Skip to content

empriselab/HITL-RT1

Repository files navigation

RT-1 Fine-Tuning for Food Manipulation Tasks

This repository contains a fine-tuned RT-1 (Robotic Transformer) model that predicts low-level execution parameters for food acquisition tasks. Given an image of a food item and a natural language instruction, the model outputs execution parameters [x_1, y_1, x_2, y_2] that specify how to perform the manipulation action. The model supports three manipulation actions: skewering, scooping, and twirling.

Quick Start

There are two main scripts to run:

  1. Training: slurm_scripts/run_training.slurm - Starts the fine-tuning process
  2. Inference Server: slurm_scripts/api_server.slurm - Runs the API server for predictions

Running Training

sbatch slurm_scripts/run_training.slurm

This script calls train.py.

Running the API Server

sbatch slurm_scripts/api_server.slurm

This starts a Flask API server that loads a trained checkpoint and serves predictions via HTTP endpoints.

Environment Setup

The project uses a conda environment. Package versions are specified in package_verisons.txt.

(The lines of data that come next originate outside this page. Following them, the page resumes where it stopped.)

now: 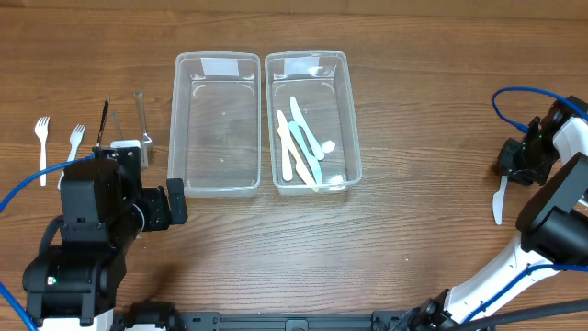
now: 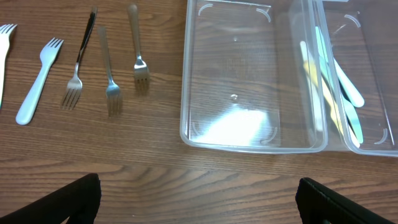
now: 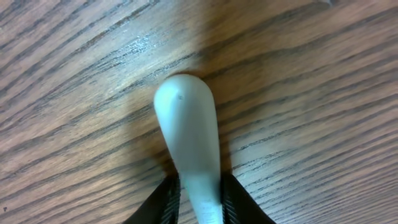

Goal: Pack container
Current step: 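Move the right gripper to the last white knife and grasp it, then carry the white knife into the right container and release it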

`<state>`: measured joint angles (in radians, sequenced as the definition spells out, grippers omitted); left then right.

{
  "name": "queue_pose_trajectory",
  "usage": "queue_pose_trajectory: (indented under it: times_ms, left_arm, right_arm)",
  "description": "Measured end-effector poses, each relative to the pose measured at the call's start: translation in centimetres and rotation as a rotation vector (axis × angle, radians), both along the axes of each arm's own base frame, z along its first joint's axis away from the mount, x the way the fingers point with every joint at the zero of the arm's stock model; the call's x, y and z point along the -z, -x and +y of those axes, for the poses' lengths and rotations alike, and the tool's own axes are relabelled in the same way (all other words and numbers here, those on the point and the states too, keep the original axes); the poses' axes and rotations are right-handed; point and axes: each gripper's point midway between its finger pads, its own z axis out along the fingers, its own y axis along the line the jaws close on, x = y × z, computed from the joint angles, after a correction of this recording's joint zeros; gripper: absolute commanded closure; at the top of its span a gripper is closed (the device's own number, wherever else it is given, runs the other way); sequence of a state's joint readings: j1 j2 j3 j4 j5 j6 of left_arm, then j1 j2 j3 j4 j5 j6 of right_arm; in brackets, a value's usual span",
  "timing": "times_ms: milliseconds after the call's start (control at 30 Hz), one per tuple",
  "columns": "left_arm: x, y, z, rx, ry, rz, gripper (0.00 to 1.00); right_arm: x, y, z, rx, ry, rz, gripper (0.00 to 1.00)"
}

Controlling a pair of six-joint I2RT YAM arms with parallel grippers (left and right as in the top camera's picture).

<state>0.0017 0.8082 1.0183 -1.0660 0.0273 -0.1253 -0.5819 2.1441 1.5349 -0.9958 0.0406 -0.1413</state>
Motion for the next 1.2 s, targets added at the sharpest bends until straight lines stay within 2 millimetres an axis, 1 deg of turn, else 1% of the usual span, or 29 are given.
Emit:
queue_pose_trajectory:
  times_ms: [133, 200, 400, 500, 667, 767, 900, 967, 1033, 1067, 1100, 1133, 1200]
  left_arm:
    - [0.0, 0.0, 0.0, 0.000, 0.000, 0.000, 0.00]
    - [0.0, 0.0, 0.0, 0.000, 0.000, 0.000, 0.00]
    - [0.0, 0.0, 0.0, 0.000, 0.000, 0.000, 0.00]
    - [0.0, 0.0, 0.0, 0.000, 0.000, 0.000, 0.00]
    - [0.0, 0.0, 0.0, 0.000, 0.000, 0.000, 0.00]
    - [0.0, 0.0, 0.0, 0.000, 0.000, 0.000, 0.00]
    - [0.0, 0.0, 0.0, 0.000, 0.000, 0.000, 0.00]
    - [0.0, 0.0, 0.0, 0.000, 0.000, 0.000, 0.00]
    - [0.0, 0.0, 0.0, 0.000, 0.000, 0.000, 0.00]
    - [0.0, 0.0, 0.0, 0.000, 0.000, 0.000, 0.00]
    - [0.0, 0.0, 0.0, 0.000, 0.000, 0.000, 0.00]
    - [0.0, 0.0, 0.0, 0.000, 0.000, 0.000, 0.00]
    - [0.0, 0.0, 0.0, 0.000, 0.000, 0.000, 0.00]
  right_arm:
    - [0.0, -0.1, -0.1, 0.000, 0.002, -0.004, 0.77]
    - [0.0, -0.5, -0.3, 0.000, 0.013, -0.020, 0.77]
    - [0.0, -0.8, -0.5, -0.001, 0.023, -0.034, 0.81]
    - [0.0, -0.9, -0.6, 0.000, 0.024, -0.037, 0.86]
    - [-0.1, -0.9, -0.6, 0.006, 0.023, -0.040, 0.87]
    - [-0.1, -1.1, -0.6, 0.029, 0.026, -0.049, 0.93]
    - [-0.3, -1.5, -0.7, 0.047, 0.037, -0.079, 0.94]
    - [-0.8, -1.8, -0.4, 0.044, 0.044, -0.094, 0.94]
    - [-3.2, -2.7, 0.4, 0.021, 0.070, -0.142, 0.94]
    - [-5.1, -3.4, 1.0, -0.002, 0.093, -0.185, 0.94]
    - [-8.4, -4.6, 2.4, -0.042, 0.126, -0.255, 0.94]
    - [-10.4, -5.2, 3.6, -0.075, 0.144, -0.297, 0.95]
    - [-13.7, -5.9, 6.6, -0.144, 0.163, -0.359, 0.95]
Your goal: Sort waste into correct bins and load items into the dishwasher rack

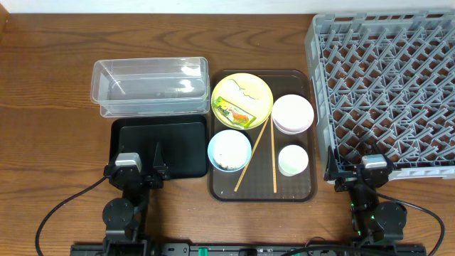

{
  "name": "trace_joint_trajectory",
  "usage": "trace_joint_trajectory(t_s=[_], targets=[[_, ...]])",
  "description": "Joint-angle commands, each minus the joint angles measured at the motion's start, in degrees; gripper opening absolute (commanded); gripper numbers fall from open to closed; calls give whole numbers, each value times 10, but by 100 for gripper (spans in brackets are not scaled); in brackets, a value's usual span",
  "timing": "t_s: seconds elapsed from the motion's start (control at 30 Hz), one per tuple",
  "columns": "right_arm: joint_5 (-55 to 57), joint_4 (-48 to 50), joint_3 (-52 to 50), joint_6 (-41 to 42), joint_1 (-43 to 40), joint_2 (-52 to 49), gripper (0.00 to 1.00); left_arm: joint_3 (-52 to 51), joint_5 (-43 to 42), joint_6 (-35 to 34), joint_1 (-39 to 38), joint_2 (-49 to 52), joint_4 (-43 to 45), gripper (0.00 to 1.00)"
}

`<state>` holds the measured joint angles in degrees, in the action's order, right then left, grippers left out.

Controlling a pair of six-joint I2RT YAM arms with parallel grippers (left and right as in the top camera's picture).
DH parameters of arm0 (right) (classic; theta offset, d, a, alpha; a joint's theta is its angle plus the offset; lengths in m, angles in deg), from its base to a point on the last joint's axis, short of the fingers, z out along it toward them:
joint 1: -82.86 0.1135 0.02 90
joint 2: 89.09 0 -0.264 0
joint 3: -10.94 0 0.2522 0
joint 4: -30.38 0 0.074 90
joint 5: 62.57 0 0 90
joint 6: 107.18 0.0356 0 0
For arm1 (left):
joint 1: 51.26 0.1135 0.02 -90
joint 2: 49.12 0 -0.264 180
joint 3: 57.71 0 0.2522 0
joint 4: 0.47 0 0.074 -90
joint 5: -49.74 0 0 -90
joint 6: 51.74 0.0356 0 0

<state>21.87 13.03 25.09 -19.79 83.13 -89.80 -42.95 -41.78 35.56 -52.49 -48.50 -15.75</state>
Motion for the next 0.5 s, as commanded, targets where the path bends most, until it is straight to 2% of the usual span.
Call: trace_joint_trajectory(t_s=[0.0,0.33,0.47], targets=[[-3,-2,-1,-7,-6,3,99,-8,7,7,2,-4,-25,90],[-3,-2,-1,-6,-6,3,99,-8,7,7,2,-4,-25,90],[-2,-1,0,30,-6,3,99,-7,7,-10,2,-2,-26,90]])
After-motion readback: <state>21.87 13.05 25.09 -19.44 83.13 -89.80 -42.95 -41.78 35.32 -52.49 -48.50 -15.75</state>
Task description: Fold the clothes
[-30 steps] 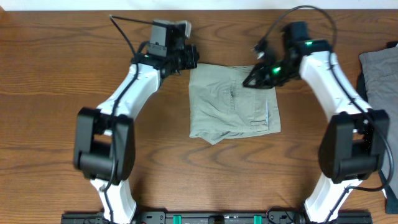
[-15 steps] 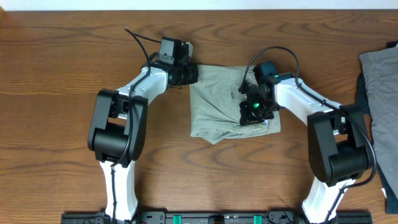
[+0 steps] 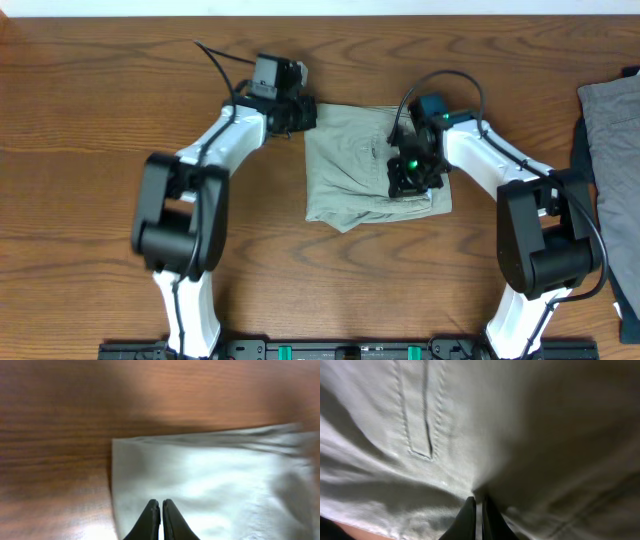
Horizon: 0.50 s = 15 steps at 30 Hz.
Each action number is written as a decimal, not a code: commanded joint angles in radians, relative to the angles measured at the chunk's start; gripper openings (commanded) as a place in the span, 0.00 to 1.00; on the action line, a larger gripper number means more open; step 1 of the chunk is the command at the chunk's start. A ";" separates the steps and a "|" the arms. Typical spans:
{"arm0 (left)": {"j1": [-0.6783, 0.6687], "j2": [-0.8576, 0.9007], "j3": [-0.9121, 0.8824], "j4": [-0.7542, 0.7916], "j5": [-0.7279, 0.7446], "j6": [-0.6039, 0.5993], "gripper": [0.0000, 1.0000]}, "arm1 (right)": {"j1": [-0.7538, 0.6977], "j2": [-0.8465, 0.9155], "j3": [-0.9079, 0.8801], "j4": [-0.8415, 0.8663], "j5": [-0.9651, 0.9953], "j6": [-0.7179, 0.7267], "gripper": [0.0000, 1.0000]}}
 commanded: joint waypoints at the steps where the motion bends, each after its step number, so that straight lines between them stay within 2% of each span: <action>1: 0.002 -0.151 0.018 -0.082 -0.005 -0.019 0.07 | -0.015 0.004 0.093 -0.053 0.016 0.009 0.05; 7: 0.001 -0.224 0.018 -0.317 -0.005 -0.019 0.06 | -0.042 0.004 0.177 -0.097 0.028 -0.002 0.06; 9: -0.001 -0.224 0.015 -0.390 -0.005 -0.027 0.06 | -0.063 0.004 0.201 -0.097 0.028 -0.002 0.14; 11: -0.014 -0.224 0.004 -0.426 -0.005 -0.026 0.06 | -0.089 0.004 0.221 -0.090 0.028 -0.015 0.18; 15: -0.069 -0.224 -0.010 -0.490 -0.005 -0.026 0.06 | -0.144 0.008 0.225 0.004 0.036 -0.028 0.18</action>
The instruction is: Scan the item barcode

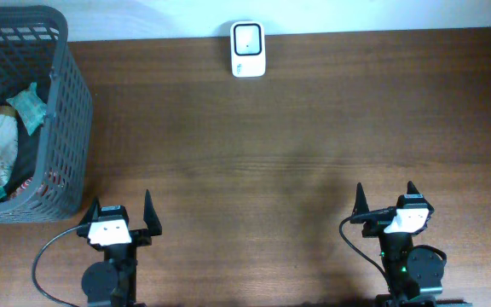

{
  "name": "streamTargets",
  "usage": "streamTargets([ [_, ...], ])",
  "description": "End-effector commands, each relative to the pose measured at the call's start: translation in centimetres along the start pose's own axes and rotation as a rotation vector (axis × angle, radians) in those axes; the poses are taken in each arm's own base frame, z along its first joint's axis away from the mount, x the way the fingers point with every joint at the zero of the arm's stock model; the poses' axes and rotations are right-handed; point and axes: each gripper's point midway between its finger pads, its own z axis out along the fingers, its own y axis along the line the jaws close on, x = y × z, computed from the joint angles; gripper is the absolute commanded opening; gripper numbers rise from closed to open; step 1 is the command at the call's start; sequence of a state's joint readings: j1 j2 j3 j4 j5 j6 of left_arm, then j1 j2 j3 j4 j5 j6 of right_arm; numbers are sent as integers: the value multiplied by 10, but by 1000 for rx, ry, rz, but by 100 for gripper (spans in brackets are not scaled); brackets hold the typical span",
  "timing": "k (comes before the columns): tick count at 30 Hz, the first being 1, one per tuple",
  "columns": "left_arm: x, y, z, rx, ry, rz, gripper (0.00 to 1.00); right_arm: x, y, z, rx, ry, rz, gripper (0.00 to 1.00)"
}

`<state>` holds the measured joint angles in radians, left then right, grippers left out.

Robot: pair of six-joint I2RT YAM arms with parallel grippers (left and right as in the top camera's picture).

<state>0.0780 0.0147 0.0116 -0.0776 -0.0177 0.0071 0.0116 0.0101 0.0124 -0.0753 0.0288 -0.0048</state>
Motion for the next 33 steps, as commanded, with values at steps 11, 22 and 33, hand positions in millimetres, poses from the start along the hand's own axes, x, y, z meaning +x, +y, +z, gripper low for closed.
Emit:
streamTargets([
  [11,0,4,0,-28,0,126,99,4,-3,0,12,7,-6,99],
  [22,-64,-46,-15,262,-280,92,99,4,-3,0,12,7,-6,99],
  [33,-303,-8,-113,29,-915,70,99,4,-3,0,12,7,-6,99],
])
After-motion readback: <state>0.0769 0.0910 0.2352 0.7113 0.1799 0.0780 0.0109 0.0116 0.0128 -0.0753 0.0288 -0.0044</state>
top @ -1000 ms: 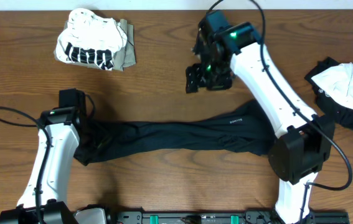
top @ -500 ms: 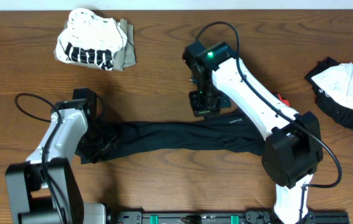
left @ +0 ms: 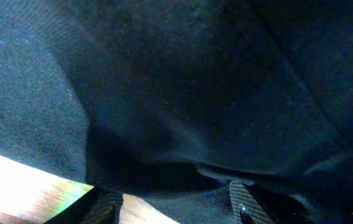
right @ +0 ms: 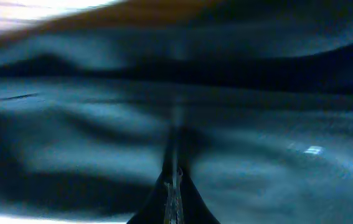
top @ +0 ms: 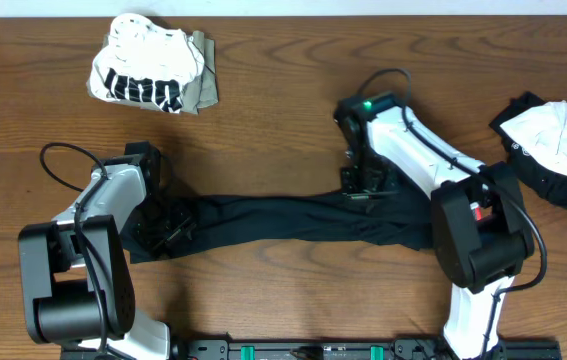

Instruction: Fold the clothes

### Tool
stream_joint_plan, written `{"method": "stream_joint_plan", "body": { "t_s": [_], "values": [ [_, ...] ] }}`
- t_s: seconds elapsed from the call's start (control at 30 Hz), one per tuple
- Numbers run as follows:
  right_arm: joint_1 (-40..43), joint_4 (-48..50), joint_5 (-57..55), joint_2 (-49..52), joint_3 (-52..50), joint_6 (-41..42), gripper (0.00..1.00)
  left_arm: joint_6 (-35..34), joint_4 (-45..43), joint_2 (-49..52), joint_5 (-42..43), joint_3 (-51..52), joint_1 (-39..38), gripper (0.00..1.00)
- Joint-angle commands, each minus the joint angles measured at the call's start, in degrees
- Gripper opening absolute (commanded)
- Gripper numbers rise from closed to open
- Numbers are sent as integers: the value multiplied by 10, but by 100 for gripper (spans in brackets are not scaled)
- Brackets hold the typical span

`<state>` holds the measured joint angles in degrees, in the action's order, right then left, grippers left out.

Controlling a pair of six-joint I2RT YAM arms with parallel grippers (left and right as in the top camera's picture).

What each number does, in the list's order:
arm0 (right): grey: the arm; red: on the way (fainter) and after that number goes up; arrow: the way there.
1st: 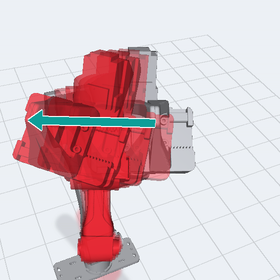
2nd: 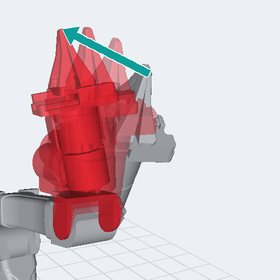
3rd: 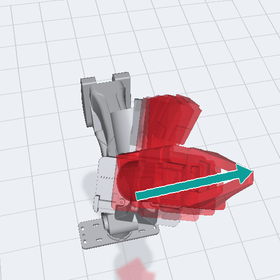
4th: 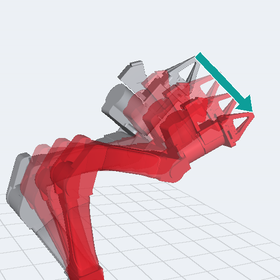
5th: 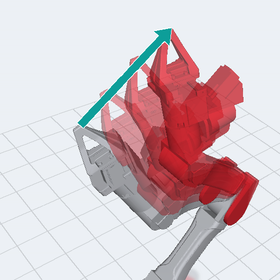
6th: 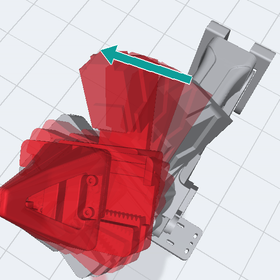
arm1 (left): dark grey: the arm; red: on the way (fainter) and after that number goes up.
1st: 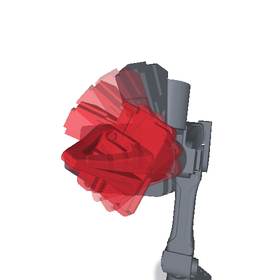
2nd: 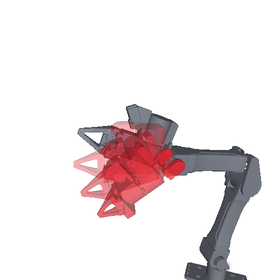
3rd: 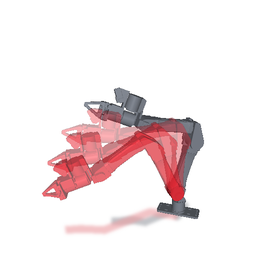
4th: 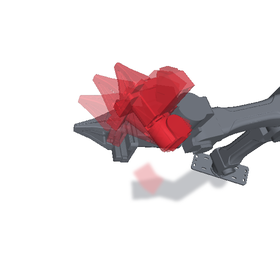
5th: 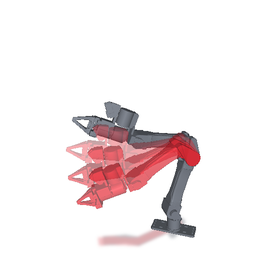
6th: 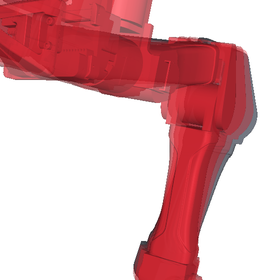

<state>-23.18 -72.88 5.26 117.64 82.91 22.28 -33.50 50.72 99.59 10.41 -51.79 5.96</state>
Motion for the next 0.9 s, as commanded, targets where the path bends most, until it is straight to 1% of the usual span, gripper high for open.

To recreate the environment:

Key dependencies:

  • TensorFlow 2.11.0
  • TF-Agents 0.15.0
  • Gin-Config 0.5.0
  • Flask 3.1.2
  • NumPy 1.21.6
  • OpenCV 4.7.0.72

Repository Structure and Logic Flow

Core Architecture Files

The model architecture follows this chain:

  1. agent_wrapper.py - Top-level wrapper that creates the Agent model

    • Wraps ActorNetwork to match checkpoint variable naming hierarchy
    • Ensures variable names follow pattern: agent/_actor_network/...
  2. transformer_network.py - Main transformer-based actor network

    • Implements TransformerNetwork class that combines image and action tokens
    • Uses RT1ImageTokenizer and RT1ActionTokenizer for tokenization
    • Processes tokens through transformer layers with causal attention masks
  3. sequence_agent.py - TF-Agents wrapper

    • SequenceAgent: Wraps the transformer network for training/inference
    • SequencePolicy: Policy that outputs actions via actor network
    • Handles loss computation and gradient updates
  4. transformer.py - Transformer implementation

    • Transformer: Multi-layer transformer decoder
    • _TransformerLayer: Single transformer block with multi-head attention and feed-forward layers

Tokenization Components

  1. tokenizers/image_tokenizer.py - Image tokenization

    • RT1ImageTokenizer: Converts images to tokens using EfficientNet + TokenLearner
    • Uses FiLM (Feature-wise Linear Modulation) for natural language conditioning
  2. tokenizers/action_tokenizer.py - Action tokenization

    • RT1ActionTokenizer: Converts execution parameters (4D coordinates) to discrete tokens
    • Supports both tokenization (action → tokens) and detokenization (tokens → action)
  3. tokenizers/token_learner.py - Token learning module

    • Learns to extract compact token representations from image features

Image Encoding

  1. film_efficientnet/ - EfficientNet encoder with FiLM conditioning
    • pretrained_efficientnet_encoder.py: Loads pretrained EfficientNet weights
    • film_conditioning_layer.py: FiLM layer for language conditioning
    • film_efficientnet_encoder.py: Combines EfficientNet with FiLM

Training Pipeline

  1. train.py - Main training script

    • Loads dataset from .npz file
    • Creates train/validation splits
    • Initializes agent with pretrained checkpoint
    • Runs training loop with validation
    • Saves best checkpoints based on validation metrics (centroid MAE for execution parameters)
  2. utils.py - Utility functions for training

    • create_agent(): Creates and configures the agent
    • create_npz_dataset(): Loads and preprocesses dataset
    • train_step(): Single training step
    • validate_step_with_metrics(): Validation with execution parameter metrics
    • load_pretrained_checkpoint() / load_resume_checkpoint(): Checkpoint loading
    • apply_freezing_logic(): Freeze/unfreeze model components
    • Data augmentation functions (rotation, lighting)
  3. test_checkpoint_loading.py - Checkpoint loading utilities

    • custom_load_checkpoint(): Custom checkpoint loading with variable name mapping
    • Handles mapping between checkpoint variable names and model variable names
    • Supports loading pretrained RT-1 checkpoints

Inference Pipeline

  1. api_batch_server.py - Flask API server for inference

    • /predict: Single prediction endpoint
    • /predict_batch: Batch prediction with Monte Carlo Dropout for uncertainty
    • /available_combinations: List available action-food combinations
    • /load_model: Load/reload model checkpoint
    • Uses pre-computed embeddings from embeddings/ directory
  2. api_server.py - Alternative API server (simpler version)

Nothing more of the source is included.